*EXERCISE DESCRIPTION*
Where in the data below does the word "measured" appear? Copy each line that holds it.
-- COLLECTED DATA follows --
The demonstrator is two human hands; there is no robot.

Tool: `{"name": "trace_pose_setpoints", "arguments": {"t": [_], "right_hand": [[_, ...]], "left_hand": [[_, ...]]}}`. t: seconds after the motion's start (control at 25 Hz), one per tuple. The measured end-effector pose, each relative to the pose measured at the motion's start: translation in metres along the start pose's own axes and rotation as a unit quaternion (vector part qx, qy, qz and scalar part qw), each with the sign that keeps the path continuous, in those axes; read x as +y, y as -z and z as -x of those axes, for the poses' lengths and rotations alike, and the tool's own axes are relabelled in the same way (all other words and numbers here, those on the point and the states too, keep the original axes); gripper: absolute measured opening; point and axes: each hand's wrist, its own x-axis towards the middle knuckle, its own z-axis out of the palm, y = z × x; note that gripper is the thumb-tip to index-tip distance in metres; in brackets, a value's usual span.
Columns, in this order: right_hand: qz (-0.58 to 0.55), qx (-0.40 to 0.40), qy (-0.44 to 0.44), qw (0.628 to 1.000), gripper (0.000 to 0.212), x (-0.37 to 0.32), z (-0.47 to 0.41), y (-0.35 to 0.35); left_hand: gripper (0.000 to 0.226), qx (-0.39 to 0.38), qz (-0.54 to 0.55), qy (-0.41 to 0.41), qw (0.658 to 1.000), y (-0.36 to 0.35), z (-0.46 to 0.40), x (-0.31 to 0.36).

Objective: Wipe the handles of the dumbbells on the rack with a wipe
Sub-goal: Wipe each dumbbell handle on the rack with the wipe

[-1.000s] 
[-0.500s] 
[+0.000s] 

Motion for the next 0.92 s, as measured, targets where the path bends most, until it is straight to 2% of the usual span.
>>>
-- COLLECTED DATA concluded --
*TASK RESULT*
Tool: `{"name": "trace_pose_setpoints", "arguments": {"t": [_], "right_hand": [[_, ...]], "left_hand": [[_, ...]]}}`. t: seconds after the motion's start (control at 25 Hz), one per tuple. The measured end-effector pose, each relative to the pose measured at the motion's start: translation in metres along the start pose's own axes and rotation as a unit quaternion (vector part qx, qy, qz and scalar part qw), each with the sign that keeps the path continuous, in those axes; read x as +y, y as -z and z as -x of those axes, for the poses' lengths and rotations alike, and the tool's own axes are relabelled in the same way (all other words and numbers here, those on the point and the states too, keep the original axes); gripper: absolute measured opening; point and axes: each hand's wrist, its own x-axis towards the middle knuckle, its own z-axis out of the palm, y = z × x; note that gripper is the thumb-tip to index-tip distance in metres; in brackets, a value's usual span.
Motion for the next 0.92 s, as measured, targets where the path bends most, until it is straight to 2% of the usual span.

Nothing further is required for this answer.